WHAT TO DO:
Report, as a bare number, how many lines of the entries below contain "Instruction".

[Data excerpts]

--------------------------------------------------

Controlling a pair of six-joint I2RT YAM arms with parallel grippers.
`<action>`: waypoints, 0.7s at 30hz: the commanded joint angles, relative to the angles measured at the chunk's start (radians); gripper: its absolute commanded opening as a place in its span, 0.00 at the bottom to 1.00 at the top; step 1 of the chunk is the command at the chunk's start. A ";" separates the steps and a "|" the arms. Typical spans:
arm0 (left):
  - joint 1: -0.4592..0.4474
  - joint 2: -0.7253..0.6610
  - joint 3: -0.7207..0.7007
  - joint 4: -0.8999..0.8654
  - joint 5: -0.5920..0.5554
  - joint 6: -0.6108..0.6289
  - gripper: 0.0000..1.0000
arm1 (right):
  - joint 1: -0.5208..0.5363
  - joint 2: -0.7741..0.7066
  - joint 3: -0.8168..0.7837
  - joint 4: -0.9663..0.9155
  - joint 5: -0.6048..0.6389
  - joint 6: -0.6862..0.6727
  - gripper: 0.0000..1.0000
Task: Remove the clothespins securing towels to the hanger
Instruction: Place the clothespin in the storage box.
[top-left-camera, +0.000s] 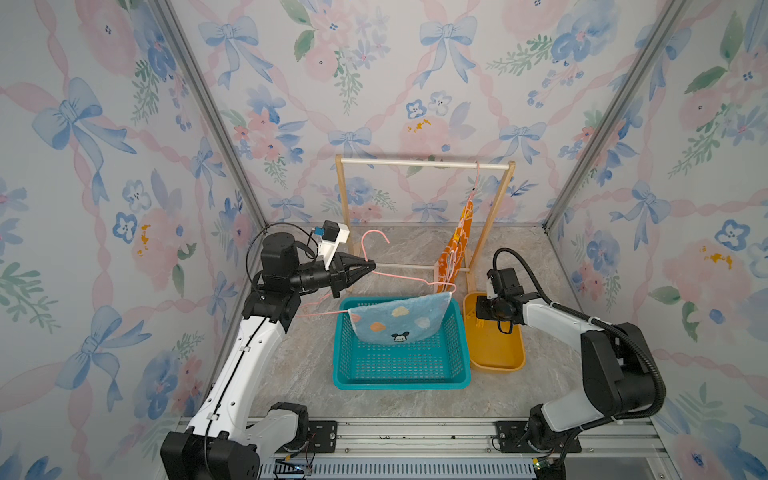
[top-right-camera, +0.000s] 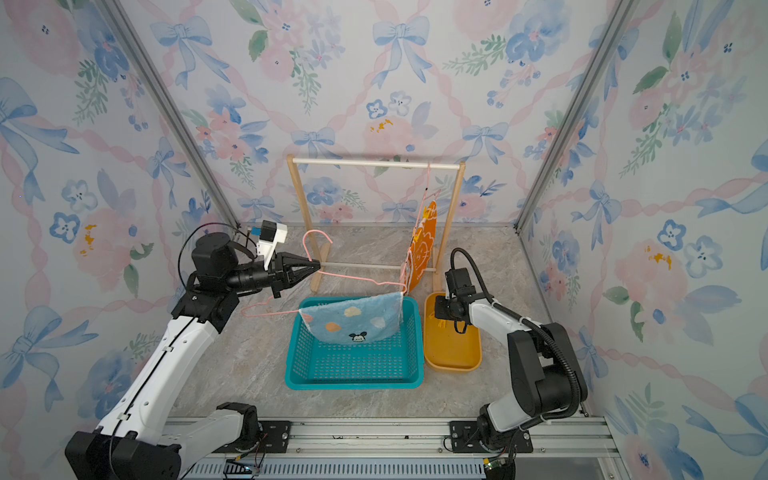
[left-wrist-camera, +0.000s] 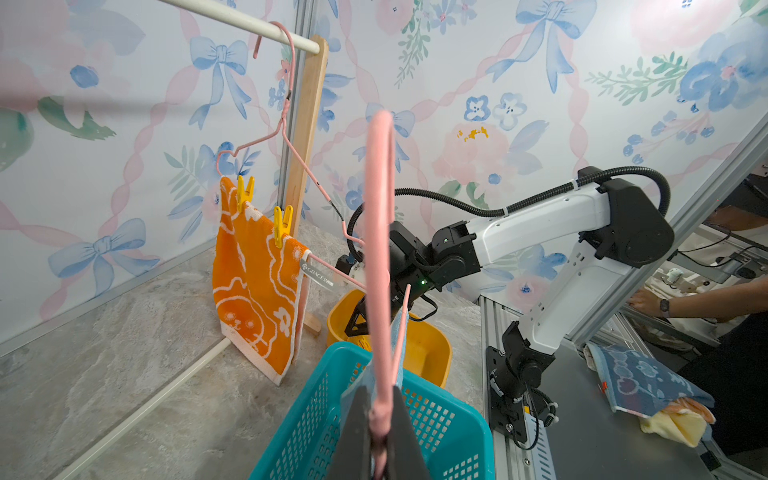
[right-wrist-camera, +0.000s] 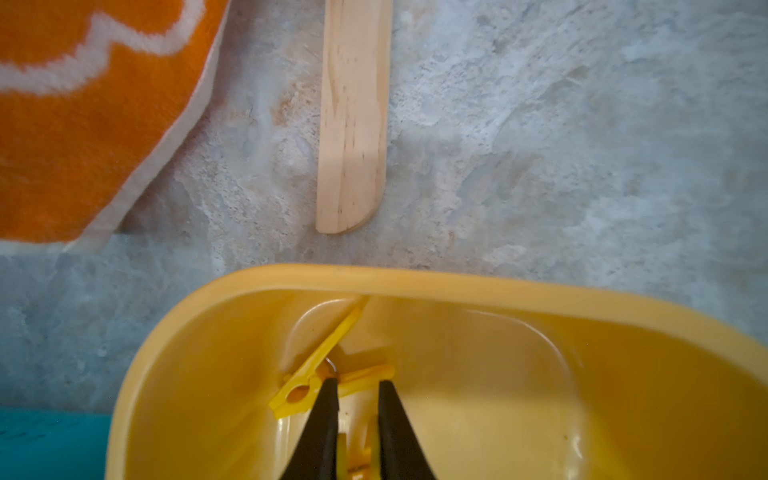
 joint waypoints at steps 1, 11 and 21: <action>-0.002 -0.026 0.016 0.018 0.003 0.002 0.00 | -0.017 0.020 0.015 0.005 0.007 0.022 0.24; -0.003 -0.024 0.018 0.019 0.004 0.001 0.00 | -0.029 0.019 0.030 -0.010 0.028 0.026 0.35; -0.003 -0.027 0.018 0.018 0.005 0.002 0.00 | -0.024 -0.053 0.034 -0.030 0.035 -0.003 0.46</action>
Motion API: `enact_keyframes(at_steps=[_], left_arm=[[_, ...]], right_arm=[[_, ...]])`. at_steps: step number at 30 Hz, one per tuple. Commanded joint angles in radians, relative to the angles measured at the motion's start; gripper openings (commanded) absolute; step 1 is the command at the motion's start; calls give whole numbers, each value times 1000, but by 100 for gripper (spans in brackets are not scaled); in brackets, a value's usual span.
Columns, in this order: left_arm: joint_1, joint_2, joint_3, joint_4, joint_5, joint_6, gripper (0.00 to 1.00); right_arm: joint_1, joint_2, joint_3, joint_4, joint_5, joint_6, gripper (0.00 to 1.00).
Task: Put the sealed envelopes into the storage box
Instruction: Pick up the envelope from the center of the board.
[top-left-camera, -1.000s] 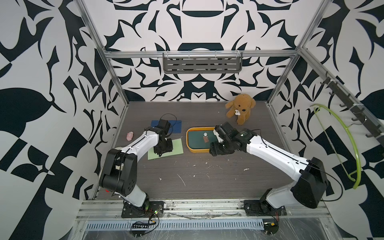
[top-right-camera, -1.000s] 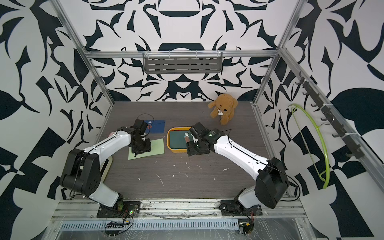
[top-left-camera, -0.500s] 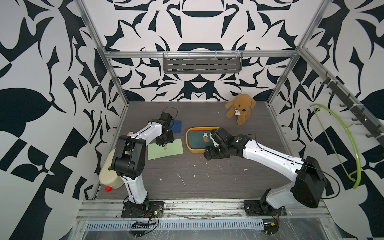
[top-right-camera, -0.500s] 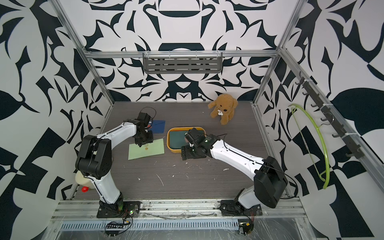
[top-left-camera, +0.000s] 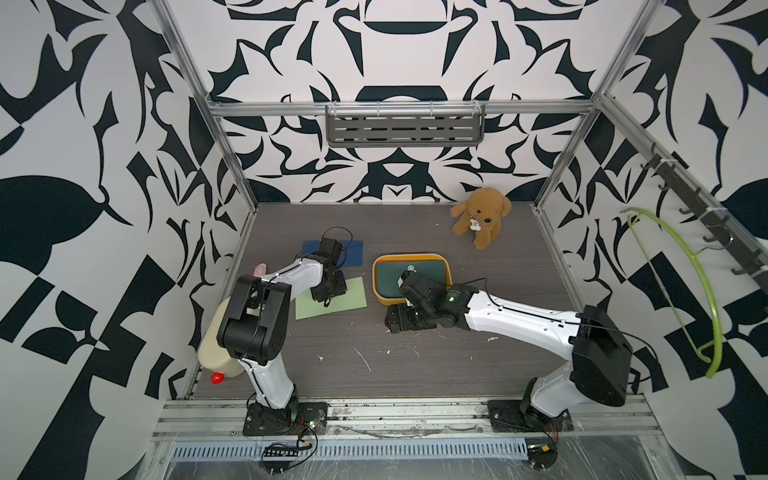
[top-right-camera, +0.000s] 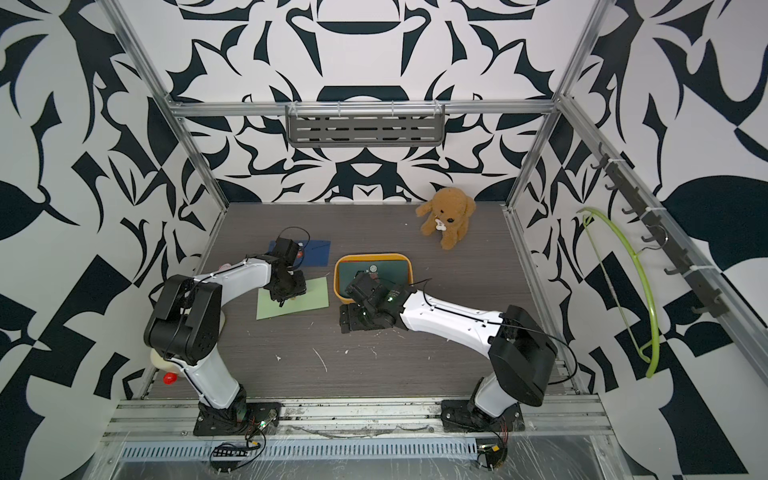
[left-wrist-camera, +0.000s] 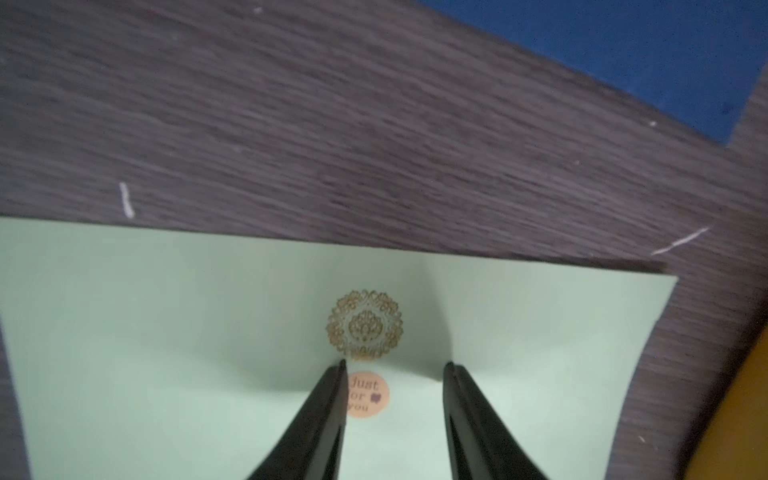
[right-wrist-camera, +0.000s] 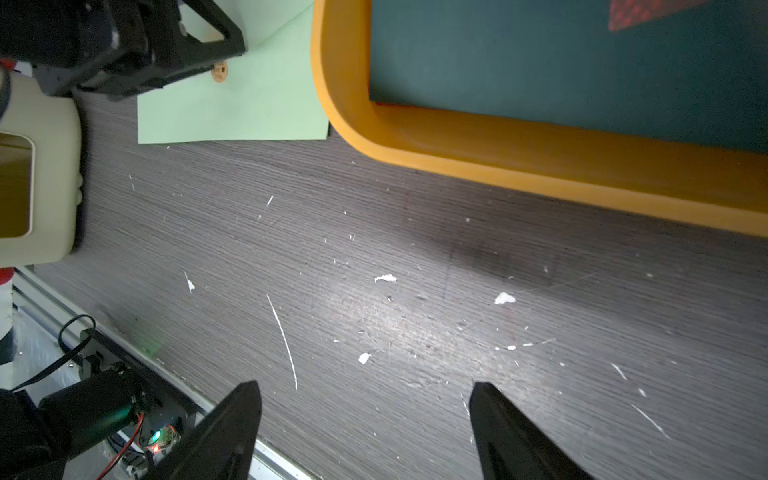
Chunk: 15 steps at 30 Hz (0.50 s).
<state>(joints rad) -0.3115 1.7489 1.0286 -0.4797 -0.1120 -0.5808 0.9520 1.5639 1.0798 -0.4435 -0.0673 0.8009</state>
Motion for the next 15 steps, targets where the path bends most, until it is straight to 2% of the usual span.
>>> enact_keyframes(at_steps=[1, 10, 15], left_arm=[[-60, -20, -88, -58, 40, -79, 43], [-294, -195, -296, -93, 72, -270, 43], [-327, -299, -278, -128, 57, -329, 43]], right_arm=[[5, 10, -12, 61, 12, 43, 85], [5, -25, -96, 77, 80, 128, 85], [5, -20, -103, 77, 86, 130, 85]])
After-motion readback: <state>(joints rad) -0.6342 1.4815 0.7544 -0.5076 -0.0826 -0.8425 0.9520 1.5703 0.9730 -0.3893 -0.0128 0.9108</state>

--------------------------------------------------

RESULT OF THIS TASK:
2